• WHAT YOU WILL DO: Exclude the pictures and repeat all of the data exactly.

• DATA BELOW:
########

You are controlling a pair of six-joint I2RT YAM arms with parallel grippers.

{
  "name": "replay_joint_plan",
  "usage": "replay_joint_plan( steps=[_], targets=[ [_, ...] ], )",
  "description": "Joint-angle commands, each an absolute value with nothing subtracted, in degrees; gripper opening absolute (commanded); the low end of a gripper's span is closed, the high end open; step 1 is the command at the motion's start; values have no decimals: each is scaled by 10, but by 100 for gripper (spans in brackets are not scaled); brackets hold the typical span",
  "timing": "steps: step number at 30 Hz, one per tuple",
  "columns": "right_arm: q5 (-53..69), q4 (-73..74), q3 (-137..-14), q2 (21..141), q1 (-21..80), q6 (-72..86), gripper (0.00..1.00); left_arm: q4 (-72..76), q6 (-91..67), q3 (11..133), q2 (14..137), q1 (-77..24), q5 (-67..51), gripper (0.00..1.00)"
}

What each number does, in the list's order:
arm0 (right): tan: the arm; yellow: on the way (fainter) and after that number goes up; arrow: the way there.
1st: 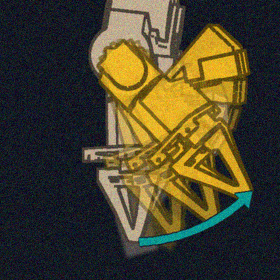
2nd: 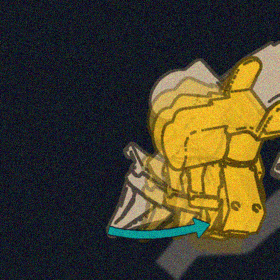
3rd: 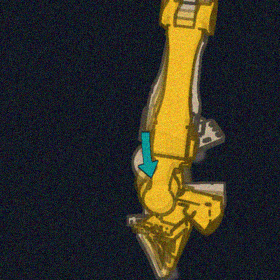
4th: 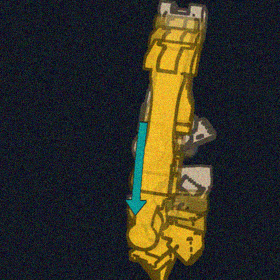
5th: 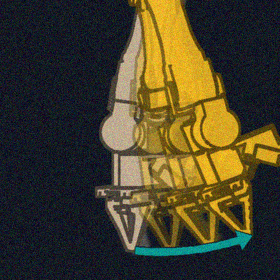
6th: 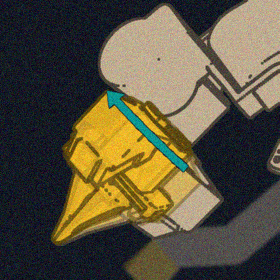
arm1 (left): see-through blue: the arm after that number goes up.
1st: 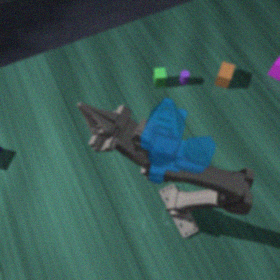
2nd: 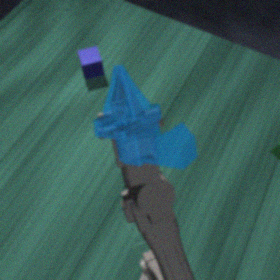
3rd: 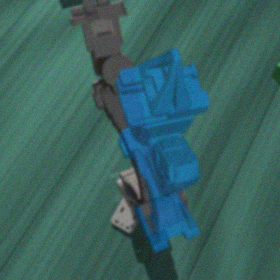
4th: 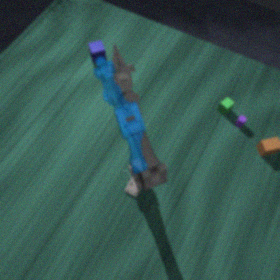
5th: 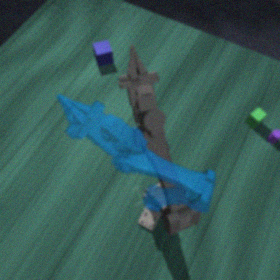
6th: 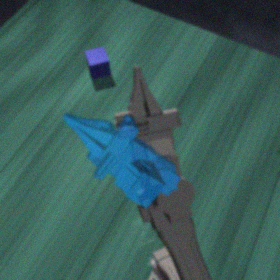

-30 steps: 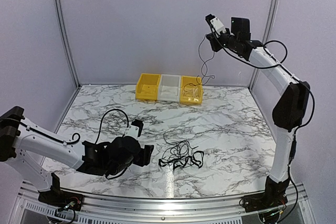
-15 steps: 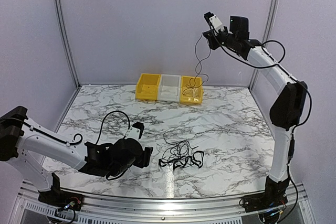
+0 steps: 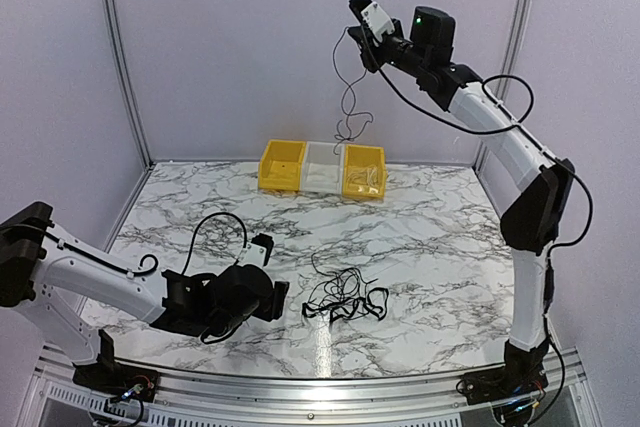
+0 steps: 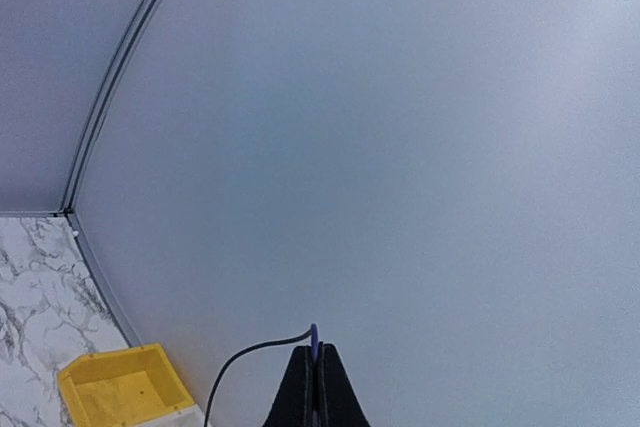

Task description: Untangle the cables

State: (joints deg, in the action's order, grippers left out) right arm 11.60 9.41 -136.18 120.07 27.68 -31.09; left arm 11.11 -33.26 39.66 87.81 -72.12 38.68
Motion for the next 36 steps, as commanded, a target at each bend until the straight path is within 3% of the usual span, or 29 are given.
replay_joint_plan(
  steps=[1, 14, 26, 36],
  targets=[
    [75, 25, -1383, 1260, 272, -347, 0, 91, -347, 397, 866, -723, 400, 71],
    [32, -48, -1379, 1373, 272, -385, 0, 82, -387, 362, 838, -723, 401, 71],
    [41, -69, -1385, 1359, 275, -370, 0, 81, -375, 378, 858, -723, 397, 71],
    [50, -89, -1384, 1431, 278, -390, 0, 74, -386, 369, 844, -723, 393, 71]
  ],
)
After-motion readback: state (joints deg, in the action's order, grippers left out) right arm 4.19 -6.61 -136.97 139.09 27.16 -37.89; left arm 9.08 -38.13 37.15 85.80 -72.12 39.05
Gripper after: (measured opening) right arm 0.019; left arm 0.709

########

• WORKED SOLUTION:
You are controlling a pair of six-joint I2RT YAM arms with parallel grippers.

{
  "name": "replay_joint_plan",
  "usage": "replay_joint_plan( steps=[_], targets=[ [_, ...] ], )",
  "description": "Joint-angle commands, each an absolute value with nothing subtracted, in degrees; gripper opening absolute (commanded); the low end of a gripper's span is closed, the high end open; step 1 is the command at the motion's start; values have no decimals: each is scaled by 10, but by 100 for gripper (spans in brackets are not scaled); brackets hold the typical span",
  "timing": "steps: step number at 30 Hz, one per tuple",
  "columns": "right_arm: q5 (-53..69), q4 (-73..74), q3 (-137..-14), q2 (21..141), q1 (-21..80), q6 (-72..86), gripper (0.00..1.00); left_arm: q4 (-72..76), q6 (-91..67), q3 (11..133), q2 (14..137), q1 (-77..24), q5 (-67..51), gripper (0.00..1.00)"
}

What each number does, in the list's order:
arm0 (right): tan: the arm; yellow: on the way (fainter) and after that number goes up; arrow: the way there.
1st: 
2nd: 
3rd: 
4th: 
5th: 
6th: 
arm1 (left): see-through blue: the arm after that number goes up.
1st: 
2nd: 
3rd: 
4th: 
5th: 
6th: 

-30 steps: 
-15 steps: 
+0 steps: 
+0 steps: 

Task description: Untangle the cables

State: (joints deg, in the action's order, grippers left out) right arm 11.60 9.41 -136.18 120.07 27.68 -31.09; left arm 11.11 -33.26 39.66 87.81 -72.12 38.68
Motion for the next 36 steps, as commanded, a target at each bend until the straight path is within 3% of the usual span, or 29 are given.
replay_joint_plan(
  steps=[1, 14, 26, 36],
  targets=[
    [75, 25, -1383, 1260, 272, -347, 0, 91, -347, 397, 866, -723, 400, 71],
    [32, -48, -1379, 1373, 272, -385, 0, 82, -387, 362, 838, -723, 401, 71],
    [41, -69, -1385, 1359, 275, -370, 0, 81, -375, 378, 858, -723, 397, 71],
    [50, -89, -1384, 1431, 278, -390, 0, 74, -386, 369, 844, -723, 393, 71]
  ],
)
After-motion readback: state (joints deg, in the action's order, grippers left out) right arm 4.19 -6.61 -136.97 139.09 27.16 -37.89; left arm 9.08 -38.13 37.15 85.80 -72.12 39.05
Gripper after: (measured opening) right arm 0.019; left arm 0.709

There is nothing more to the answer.